Single-cell RNA sequencing technologies have enabled us to study tissue heterogeneity at cellular resolution.Fast-developing sequencing platforms like droplet-based sequencing make it feasible to parallel process thousands of single cells effectively.Although a unique molecular identifier (UMI) can rawafricaonline.com remove bias from amplification noise to a certain extent, clustering for such sparse and high-dimensional large-scale discrete data remains intractable and challenging.
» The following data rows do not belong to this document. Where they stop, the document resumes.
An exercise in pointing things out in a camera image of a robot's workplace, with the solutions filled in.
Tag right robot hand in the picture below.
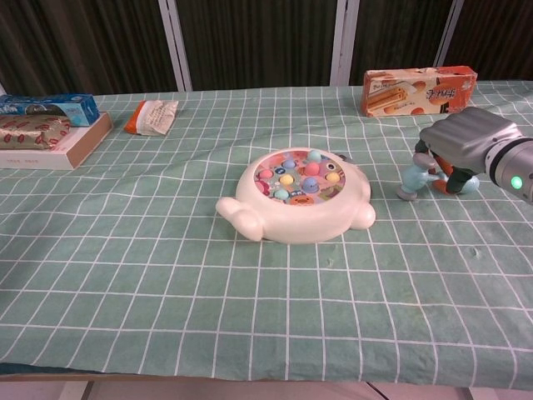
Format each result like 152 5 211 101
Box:
411 106 526 196

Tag light blue toy hammer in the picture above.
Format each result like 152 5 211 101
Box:
396 152 480 202

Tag white whack-a-mole toy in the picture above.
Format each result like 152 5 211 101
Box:
215 147 376 244

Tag orange biscuit box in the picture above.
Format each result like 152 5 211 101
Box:
360 65 478 118

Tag green checked tablecloth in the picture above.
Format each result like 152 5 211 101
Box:
0 79 533 383

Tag orange white snack packet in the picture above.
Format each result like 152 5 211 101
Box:
124 99 180 137

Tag blue cookie box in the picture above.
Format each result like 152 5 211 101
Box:
0 93 101 128

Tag gold pack with red lips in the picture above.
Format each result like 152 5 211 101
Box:
0 115 72 151

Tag white partition post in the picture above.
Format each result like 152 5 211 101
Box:
435 0 466 70
157 0 193 92
331 0 360 87

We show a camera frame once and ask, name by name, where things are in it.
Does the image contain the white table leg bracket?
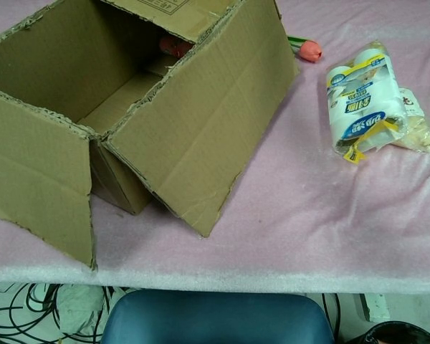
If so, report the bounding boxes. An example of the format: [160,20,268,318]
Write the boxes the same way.
[358,293,391,323]

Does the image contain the clear beige snack bag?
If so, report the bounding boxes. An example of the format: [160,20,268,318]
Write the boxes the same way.
[390,87,430,156]

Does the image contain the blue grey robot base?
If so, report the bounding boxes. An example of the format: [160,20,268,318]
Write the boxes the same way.
[100,289,336,344]

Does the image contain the white crumpled floor bag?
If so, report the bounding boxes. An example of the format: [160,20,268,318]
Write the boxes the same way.
[55,285,107,334]

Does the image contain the red orange object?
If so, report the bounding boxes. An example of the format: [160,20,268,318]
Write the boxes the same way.
[159,34,194,58]

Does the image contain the pink fleece tablecloth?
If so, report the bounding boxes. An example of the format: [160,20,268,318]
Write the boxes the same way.
[0,0,430,295]

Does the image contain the thin black floor cable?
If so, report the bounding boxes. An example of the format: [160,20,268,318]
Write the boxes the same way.
[321,293,342,336]

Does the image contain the white toilet paper roll pack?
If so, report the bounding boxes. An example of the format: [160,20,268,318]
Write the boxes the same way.
[325,39,409,164]

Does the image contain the artificial pink tulip flower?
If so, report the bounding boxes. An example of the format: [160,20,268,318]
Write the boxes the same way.
[287,35,323,63]

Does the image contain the black trash bin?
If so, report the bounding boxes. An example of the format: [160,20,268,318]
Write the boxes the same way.
[347,320,430,344]

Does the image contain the brown cardboard shipping box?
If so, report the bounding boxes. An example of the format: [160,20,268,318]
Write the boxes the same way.
[0,0,301,270]

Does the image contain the black floor cable bundle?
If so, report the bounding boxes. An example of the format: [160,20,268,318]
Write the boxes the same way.
[0,282,112,344]

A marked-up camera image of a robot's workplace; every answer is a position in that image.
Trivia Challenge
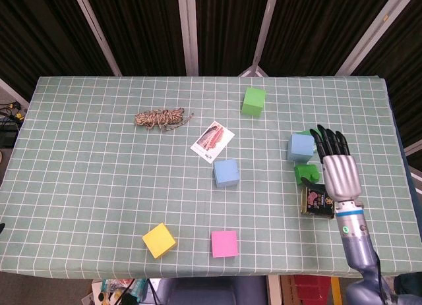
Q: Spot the white table leg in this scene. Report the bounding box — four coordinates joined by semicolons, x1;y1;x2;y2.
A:
266;275;281;305

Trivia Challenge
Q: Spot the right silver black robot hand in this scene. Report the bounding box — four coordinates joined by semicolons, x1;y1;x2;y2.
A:
299;124;363;204

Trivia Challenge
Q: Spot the blue-grey robot torso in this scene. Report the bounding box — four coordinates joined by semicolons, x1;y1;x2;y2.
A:
157;276;268;305

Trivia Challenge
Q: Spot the white photo card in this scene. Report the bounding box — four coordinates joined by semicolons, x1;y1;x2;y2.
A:
190;121;235;163

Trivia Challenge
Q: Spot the brown braided rope bundle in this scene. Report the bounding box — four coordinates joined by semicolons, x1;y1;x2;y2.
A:
134;107;195;132

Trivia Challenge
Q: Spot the red plastic bin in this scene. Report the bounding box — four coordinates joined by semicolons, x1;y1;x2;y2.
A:
294;274;332;305

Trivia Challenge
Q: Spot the yellow foam cube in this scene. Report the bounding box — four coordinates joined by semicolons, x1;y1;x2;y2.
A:
142;223;177;260

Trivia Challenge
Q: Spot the green foam cube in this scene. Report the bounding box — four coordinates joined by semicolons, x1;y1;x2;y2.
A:
241;87;267;118

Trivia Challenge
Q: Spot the white frame post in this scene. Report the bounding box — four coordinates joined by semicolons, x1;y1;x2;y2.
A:
237;0;281;78
177;0;200;77
71;0;123;77
336;0;406;76

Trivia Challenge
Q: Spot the green foil sachet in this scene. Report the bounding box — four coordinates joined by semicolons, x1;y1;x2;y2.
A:
296;128;322;153

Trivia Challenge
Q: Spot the teal snack bag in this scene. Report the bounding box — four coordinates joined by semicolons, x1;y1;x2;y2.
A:
100;278;148;305

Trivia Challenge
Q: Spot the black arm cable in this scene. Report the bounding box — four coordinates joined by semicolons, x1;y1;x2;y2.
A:
374;252;392;301

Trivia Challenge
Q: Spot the dark brown curtain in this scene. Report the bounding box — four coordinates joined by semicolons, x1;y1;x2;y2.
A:
0;0;422;148

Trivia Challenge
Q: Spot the brown cardboard box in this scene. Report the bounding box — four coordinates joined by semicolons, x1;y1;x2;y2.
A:
280;275;297;305

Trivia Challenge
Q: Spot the black luncheon meat tin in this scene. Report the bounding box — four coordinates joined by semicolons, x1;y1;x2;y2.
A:
300;185;337;220

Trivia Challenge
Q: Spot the pink foam cube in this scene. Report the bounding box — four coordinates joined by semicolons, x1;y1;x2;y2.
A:
210;231;239;259

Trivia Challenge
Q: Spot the black electronics box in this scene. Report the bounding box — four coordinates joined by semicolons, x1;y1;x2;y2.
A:
0;120;19;148

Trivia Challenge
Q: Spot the small green toy block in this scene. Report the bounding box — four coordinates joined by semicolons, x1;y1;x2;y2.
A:
293;164;321;186

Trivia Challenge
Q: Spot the yellow black cable bundle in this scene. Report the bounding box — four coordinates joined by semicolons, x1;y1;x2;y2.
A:
0;101;26;122

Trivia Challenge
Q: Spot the light blue foam cube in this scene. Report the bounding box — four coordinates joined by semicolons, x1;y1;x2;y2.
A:
286;133;316;163

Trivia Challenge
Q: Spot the green checked tablecloth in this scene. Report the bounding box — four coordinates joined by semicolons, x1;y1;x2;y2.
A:
0;76;422;281

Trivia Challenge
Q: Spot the yellow strip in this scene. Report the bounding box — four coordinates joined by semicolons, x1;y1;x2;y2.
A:
330;277;342;305
Most existing deep learning-based clustering methods utilize the mean square error or negative binomial distribution with or without zero inflation to denoise single-cell UMI count data, which may underfit or overfit the gene expression profiles.In addition, neglecting the molecule sampling mechanism and extracting representation by simple linear dimension reduction with a hard clustering algorithm may distort data structure and lead to spurious analytical results.In this paper, we combined the deep autoencoder technique with statistical modeling and developed a novel and effective clustering method, scDMFK, for single-cell transcriptome UMI count data.
ScDMFK utilizes multinomial distribution to characterize data structure and draw support from neural network to facilitate model parameter estimation.In the learned low-dimensional latent space, we proposed an adaptive fuzzy k-means algorithm with entropy hellfire sloe gin regularization to perform soft clustering.Various simulation scenarios and the analysis of 10 real datasets have shown that scDMFK outperforms other state-of-the-art methods with respect to data modeling and clustering algorithms.
Besides, scDMFK has excellent scalability for large-scale single-cell datasets.